カタールW杯でグループEを1位通過し、ラウンド・オブ16進出を決めた日本代表。ドイツ代表とスペイン代表を撃破したのはまさに快挙だが、その裏ではアタッカー陣の“犠牲”が決して無視できない。
両試合の2ゴールはいずれも後半で、スコアラーはドイツ戦が堂安律と浅野拓磨、スペイン戦が堂安と田中碧。ノーゴールだったコスタリカ戦を含めて、先発したアタッカー陣に得点者はいないのだ。
「前半は耐えて0-0でオッケー、0-1でも悪くはない。後半に勝負をかける」
複数の選手や森保一監督は今大会のプランをそう明かす。実際に3試合の前半における日本代表は極めて守備的で、いずれもブロック守備を基盤としていた。前からプレスでハメにいくシーンは少なく、アタッカー陣も素早く撤退してディフェンスに加わる。そして後半はフレッシュなアタッカーを投入し、ハイプレスも交えながら短時間だけ攻撃的に戦うのだ。
だから過去3試合でスタメンだったCFの前田大然と上田綺世、2列目の鎌田大地、伊東純也、久保建英、相馬勇紀らにスコアラーがいないのはある意味で必然。ドイツ戦とスペイン戦で歓喜をもたらした堂安も、先発したコスタリカ戦ではノーゴールに終わっている。前半のアタッカー陣は守備的なタスクが多く、ボールを持っても陣形自体がリスク管理を徹底しているのでサポートが少なく、チャンス自体が極めて少ないのだ。
攻撃陣で唯一の全試合スタメン出場の鎌田は、スペイン戦後に結果が出ていることを喜びながらも、複雑な思いを吐露している。
「前めの選手にとっては我慢の時間が多く難しい試合だが、これがチームのやり方だし、毎試合で後半にスイッチの入れ直しができている。今日も僕やタケ(久保)がたくさん走って守備に追われて犠牲になるようなシーンも多かったと思いますけど、自分の中で割り切って、仕方がない部分もたくさんある。今はチーム全員が自分のタスクをしっかり実行して、ジョーカーの選手が結果を出して、それが結果に繋がっている」
鎌田が名前を挙げた久保は、スペイン戦の前半に同じく守備に奔走しながら、ボールを持てば攻撃でも可能性を感じさせた。それでもハーフタイムに交代。試合後はやはり結果を喜びながら、悔しさを滲ませた。

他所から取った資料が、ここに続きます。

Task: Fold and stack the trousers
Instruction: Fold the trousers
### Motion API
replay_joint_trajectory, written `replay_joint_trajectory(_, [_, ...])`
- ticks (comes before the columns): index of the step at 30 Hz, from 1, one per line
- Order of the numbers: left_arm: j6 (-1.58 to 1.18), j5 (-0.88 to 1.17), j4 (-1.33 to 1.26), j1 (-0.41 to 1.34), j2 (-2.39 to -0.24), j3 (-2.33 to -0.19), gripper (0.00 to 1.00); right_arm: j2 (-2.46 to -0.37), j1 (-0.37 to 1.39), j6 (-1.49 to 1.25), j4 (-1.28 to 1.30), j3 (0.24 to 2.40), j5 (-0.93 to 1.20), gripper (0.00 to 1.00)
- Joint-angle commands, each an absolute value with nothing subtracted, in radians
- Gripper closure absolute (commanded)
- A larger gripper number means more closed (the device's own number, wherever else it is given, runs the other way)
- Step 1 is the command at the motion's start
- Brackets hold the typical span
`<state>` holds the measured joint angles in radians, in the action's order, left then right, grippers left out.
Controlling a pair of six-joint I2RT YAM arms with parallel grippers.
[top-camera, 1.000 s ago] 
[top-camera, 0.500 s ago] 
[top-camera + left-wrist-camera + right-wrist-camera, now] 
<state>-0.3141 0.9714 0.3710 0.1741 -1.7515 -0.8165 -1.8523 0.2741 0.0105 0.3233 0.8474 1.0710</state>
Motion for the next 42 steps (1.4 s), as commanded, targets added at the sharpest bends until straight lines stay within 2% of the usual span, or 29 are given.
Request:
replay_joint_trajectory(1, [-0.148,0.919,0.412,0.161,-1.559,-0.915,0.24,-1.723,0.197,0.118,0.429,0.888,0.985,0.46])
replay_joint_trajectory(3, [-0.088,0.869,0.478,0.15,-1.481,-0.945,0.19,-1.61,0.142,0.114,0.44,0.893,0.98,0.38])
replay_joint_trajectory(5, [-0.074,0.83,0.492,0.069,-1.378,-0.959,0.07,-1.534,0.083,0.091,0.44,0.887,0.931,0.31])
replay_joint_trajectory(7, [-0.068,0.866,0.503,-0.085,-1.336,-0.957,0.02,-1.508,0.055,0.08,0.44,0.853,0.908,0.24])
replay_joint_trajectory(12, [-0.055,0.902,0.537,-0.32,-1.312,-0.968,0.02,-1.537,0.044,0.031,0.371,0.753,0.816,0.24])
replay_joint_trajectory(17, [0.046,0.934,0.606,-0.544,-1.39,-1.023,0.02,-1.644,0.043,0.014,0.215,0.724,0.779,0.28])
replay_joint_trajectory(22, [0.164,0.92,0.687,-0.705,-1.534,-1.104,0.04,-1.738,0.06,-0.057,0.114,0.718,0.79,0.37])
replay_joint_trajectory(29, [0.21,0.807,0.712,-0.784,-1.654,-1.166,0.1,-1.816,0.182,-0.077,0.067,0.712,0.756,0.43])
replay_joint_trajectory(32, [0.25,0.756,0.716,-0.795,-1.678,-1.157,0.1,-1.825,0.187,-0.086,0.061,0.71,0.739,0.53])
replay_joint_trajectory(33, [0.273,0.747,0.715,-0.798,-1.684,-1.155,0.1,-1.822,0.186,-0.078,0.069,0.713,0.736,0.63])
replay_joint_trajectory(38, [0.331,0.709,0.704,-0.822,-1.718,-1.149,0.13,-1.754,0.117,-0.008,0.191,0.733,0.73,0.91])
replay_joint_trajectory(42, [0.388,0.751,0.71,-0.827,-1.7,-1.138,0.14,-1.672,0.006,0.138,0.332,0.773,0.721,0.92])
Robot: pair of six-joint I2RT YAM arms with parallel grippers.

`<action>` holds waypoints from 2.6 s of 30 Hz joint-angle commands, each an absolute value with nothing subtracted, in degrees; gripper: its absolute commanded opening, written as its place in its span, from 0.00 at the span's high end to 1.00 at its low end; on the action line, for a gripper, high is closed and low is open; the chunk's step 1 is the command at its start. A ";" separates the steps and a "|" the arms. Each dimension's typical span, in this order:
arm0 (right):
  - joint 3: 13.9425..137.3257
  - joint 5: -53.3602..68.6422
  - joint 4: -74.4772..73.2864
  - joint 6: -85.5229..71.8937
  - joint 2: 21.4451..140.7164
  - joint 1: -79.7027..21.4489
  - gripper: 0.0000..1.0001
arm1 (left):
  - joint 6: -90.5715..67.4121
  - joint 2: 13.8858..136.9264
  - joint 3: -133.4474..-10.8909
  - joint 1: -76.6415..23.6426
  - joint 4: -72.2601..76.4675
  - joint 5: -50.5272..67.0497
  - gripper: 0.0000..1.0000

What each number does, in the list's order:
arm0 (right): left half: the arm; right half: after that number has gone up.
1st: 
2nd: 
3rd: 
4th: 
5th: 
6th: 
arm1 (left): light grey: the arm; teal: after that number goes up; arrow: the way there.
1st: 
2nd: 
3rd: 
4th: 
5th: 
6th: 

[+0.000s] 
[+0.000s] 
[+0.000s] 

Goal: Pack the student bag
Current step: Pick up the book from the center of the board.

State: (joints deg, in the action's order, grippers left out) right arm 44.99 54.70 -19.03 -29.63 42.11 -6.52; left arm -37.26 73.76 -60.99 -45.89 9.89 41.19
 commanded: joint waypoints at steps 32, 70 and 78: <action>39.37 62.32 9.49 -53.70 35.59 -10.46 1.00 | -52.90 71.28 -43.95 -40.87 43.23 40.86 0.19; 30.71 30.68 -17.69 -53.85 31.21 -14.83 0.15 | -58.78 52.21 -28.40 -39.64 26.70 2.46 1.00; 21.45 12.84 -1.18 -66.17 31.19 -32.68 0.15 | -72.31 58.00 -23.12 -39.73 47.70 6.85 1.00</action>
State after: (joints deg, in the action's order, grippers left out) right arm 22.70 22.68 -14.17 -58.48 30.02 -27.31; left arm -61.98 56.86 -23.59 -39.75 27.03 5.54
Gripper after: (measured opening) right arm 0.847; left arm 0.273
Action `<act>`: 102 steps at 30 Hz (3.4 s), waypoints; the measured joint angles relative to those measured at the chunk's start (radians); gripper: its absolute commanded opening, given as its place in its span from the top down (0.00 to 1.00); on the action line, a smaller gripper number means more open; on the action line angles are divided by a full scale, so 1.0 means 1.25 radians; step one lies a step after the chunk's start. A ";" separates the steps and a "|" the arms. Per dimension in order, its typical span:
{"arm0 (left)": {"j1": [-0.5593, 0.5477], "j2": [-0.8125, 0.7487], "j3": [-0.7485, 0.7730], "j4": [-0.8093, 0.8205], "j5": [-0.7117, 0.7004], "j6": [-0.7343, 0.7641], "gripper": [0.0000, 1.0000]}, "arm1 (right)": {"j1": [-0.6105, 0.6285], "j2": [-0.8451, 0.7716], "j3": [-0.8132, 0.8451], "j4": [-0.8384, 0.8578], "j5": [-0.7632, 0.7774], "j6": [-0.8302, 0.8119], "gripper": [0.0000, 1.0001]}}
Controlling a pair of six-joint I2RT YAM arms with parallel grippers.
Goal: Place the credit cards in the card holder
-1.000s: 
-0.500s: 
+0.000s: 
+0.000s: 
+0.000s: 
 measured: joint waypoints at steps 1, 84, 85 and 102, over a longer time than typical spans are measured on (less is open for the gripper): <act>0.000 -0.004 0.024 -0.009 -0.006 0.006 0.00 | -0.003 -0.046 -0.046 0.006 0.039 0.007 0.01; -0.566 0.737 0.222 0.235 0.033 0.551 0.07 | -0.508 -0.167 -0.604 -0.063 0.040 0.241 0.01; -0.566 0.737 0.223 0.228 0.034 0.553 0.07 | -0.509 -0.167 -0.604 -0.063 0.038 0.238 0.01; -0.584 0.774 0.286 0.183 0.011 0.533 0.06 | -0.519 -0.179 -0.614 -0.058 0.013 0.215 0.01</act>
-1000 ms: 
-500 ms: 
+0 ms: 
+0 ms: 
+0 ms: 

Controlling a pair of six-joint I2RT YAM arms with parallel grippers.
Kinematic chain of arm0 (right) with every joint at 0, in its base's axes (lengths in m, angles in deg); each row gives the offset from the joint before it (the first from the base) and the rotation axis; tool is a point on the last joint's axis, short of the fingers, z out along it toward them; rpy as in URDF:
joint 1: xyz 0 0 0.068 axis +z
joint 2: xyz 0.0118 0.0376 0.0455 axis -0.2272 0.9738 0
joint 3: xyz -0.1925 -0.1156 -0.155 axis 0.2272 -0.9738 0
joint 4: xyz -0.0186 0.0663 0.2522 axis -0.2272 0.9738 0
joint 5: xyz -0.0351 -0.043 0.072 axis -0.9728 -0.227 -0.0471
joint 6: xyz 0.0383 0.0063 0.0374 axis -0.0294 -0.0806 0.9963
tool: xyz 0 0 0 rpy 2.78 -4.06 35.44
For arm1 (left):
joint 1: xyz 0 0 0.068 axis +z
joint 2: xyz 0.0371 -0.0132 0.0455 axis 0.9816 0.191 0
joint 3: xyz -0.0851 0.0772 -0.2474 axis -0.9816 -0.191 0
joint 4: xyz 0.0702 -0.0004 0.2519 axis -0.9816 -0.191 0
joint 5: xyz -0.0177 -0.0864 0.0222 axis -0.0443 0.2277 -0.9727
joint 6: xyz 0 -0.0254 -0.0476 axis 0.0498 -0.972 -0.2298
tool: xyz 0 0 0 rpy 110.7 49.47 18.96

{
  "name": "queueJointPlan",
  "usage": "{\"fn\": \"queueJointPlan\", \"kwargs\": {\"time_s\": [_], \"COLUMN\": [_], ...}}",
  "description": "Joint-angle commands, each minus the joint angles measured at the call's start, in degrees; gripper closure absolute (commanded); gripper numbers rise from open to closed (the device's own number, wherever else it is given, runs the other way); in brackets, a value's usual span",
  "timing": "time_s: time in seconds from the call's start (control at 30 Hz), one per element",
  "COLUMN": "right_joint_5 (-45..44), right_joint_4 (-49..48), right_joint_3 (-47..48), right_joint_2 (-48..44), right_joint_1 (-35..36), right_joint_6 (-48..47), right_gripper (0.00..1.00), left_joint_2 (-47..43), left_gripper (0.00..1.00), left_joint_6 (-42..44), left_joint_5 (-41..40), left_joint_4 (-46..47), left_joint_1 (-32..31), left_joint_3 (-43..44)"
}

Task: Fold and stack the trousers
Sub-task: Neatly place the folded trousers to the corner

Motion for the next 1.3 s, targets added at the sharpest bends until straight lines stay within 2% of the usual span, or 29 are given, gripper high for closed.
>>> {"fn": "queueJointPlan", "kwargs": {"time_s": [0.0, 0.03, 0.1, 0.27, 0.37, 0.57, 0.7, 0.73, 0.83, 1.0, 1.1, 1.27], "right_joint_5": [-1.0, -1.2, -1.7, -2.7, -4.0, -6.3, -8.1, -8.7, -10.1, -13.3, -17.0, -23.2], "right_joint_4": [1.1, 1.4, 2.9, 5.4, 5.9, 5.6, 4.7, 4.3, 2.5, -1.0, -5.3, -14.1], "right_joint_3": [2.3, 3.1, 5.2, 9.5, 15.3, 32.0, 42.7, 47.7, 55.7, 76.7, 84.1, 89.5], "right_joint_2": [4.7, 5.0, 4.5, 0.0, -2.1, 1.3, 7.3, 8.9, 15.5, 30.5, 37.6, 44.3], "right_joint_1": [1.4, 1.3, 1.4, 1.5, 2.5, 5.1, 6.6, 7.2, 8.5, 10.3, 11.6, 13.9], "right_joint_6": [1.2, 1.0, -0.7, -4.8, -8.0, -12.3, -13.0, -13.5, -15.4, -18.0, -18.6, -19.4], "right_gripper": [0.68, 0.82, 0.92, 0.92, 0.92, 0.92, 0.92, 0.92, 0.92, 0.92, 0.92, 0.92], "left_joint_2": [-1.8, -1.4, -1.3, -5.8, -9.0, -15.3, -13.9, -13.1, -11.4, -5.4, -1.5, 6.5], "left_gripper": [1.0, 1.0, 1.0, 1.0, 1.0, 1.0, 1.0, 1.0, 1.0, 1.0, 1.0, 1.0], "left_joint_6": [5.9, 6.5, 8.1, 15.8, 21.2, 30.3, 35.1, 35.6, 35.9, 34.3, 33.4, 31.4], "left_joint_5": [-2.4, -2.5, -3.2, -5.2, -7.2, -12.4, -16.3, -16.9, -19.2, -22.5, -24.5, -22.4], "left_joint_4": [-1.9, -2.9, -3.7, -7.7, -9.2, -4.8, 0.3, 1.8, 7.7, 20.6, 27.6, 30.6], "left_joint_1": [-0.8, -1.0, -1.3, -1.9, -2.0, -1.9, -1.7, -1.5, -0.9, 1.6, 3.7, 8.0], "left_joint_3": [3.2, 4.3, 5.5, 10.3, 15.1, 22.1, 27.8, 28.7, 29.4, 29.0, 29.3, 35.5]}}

「正直に言うと今日、前半は僕が一番良かったですし、交代すると思っていなかった。コンディションが良く、身体も切れていたので、ボールを取られる気がしなかった。そういった意味では悔しい。でも、交代で入った堂安選手が決めてくれましたし、1戦目と同じように結果を出してくれた。自分としてはこのまま終わったらちょっと消化不良だなっていうのがあったので、本当に味方を信じていました」
どこかでモヤモヤを抱えるのは、鎌田と久保だけではないだろう。前田に与えられている最大の仕事はプレスであり、本来ウイングの伊東や三笘はウイングバックに回って大きな守備のタスクも担っている。アジア最終予選の段階では完全な主力ながら、今大会はバックアッパーに回る南野拓実ももちろん悔しい気持ちを抱えているだろう。
それでも彼らは自らのエゴを封印し、何よりもチームを優先。出番が少ないから、得意のポジションでプレーできないから、自分のゴールやアシストがないからと、不貞腐れる選手は1人もいない。スポットライトが当たるのはここまで2ゴールの堂安だが、鎌田や久保を含めた他のアタッカー陣の犠牲や献身を抜きにして日本代表の快進撃はありえなかった。
犠牲や献身は口で言うほど簡単なものではない。代表チームはその国のトップタレントが集まる集団であり、それぞれが良い意味でのエゴや自信を持っている。このプライドのぶつかり合いが原因で崩れる代表チームも少なくない。ビッグクラブ移籍も噂されるほど高い評価を得ている鎌田、スペイン育ちで現在もラ・リーガで戦う久保は、中でも自尊心が強いだろう。それでも鎌田はこう語る。
「今は自分のためというよりも、日本のために日本代表の戦い方をやらないといけない」
この気持ちがアタッカー陣のみならずチーム全員の総意なことは、誰1人として身勝手なプレーをせず、約束事や戦略を遂行するグループリーグ3試合を見れば明らかだ。現地時間12月5日のクロアチア戦も、ベース部分は変わらないだろう。このコレクティブさこそが森保ジャパンで最大の武器なのだから。